**Data block**

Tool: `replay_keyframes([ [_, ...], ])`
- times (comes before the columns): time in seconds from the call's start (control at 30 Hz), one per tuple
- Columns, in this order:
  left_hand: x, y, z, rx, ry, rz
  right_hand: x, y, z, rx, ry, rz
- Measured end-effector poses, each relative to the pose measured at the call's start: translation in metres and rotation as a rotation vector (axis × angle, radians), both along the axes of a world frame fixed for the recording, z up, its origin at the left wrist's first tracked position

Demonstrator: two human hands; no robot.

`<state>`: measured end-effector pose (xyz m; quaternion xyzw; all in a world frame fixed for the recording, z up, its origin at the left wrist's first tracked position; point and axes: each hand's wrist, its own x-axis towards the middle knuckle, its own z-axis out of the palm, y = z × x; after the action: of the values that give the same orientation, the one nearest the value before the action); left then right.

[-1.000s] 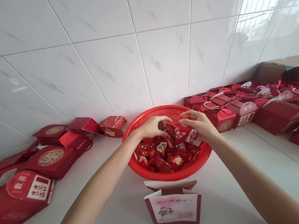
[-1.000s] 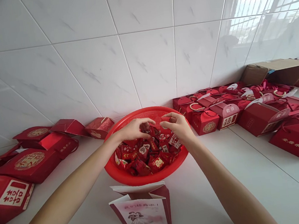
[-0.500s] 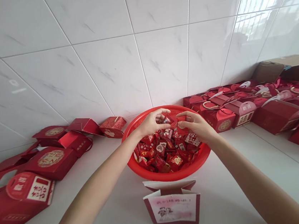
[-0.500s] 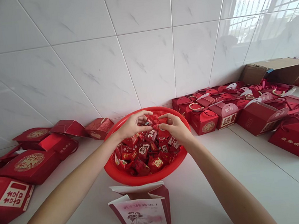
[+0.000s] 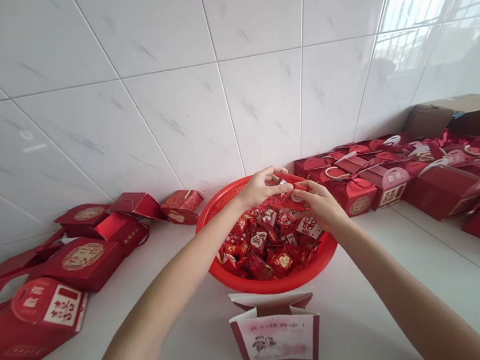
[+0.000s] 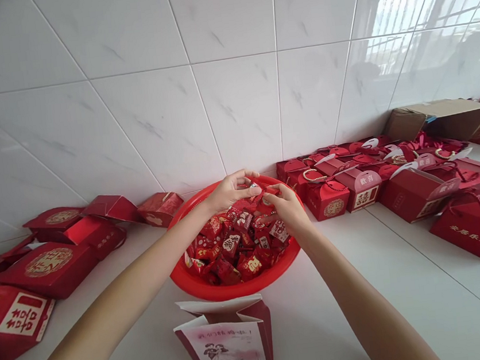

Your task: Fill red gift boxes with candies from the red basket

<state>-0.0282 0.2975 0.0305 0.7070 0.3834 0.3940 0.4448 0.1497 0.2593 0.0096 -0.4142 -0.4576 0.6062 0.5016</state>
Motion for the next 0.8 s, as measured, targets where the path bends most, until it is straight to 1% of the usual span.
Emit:
replay_keyframes([
  [0.1,0.000,-0.006,-0.009,-0.006,0.006,0.030,0.000,0.000,0.000,-0.032,0.004,-0.002],
  [0.2,-0.003,-0.016,-0.013,0.011,-0.013,0.069,0.000,0.000,0.000,-0.030,0.005,-0.005],
  [0.3,-0.003,-0.026,-0.014,0.021,-0.048,0.120,-0.001,-0.001,0.001,-0.017,0.003,0.029],
  [0.53,0.002,-0.037,-0.014,0.005,-0.147,0.144,-0.001,-0.007,0.005,0.039,-0.012,0.171],
  [0.73,0.004,-0.038,-0.015,-0.050,-0.206,0.173,-0.001,-0.006,0.003,0.040,-0.017,0.185],
  [0.8,0.003,-0.034,-0.013,-0.028,-0.206,0.230,-0.001,-0.004,0.001,0.047,-0.027,0.197],
])
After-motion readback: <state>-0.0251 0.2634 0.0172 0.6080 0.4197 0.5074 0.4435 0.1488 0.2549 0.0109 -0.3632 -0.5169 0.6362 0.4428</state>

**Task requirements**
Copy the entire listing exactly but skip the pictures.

**Output**
Tool: `replay_keyframes([ [_, ...], ])`
- times (comes before the columns): time in seconds from the call's start (control at 30 Hz), one per tuple
- Columns, in this order:
  left_hand: x, y, z, rx, ry, rz
  right_hand: x, y, z, rx, ry, rz
- Measured end-effector poses, each relative to the pose measured at the call's start: translation in metres and rotation as a rotation vector (axis × angle, radians), both along the axes of a world frame fixed for the recording, z up, its origin at the left wrist's first tracked position

Demonstrator: two human hands; no robot.

`<state>`: measured end-effector pose (xyz m; quaternion xyzw; all in a world frame fixed for the recording, z up, its origin at the left wrist's first tracked position; point and axes: each hand's wrist, its own x-axis towards the middle knuckle, its own z-axis out of the palm, y = z × x; after the action: of the values that give the same orientation, the one nearest the value before the action); left then right.

[-1.000s] 
[-1.000s] 
[-0.500s] 
[-0.500s] 
[+0.000s] 
[+0.000s] 

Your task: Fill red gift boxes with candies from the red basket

<state>-0.0282 0.2975 0.0305 0.7070 0.3834 0.3940 0.4448 0.1497 0.2593 0.0096 -0.4142 -0.4576 0.6062 0.5016</state>
Motion for the next 0.8 s, as measured, targets where the path bends most, until it is straight to 1% of the usual span.
Emit:
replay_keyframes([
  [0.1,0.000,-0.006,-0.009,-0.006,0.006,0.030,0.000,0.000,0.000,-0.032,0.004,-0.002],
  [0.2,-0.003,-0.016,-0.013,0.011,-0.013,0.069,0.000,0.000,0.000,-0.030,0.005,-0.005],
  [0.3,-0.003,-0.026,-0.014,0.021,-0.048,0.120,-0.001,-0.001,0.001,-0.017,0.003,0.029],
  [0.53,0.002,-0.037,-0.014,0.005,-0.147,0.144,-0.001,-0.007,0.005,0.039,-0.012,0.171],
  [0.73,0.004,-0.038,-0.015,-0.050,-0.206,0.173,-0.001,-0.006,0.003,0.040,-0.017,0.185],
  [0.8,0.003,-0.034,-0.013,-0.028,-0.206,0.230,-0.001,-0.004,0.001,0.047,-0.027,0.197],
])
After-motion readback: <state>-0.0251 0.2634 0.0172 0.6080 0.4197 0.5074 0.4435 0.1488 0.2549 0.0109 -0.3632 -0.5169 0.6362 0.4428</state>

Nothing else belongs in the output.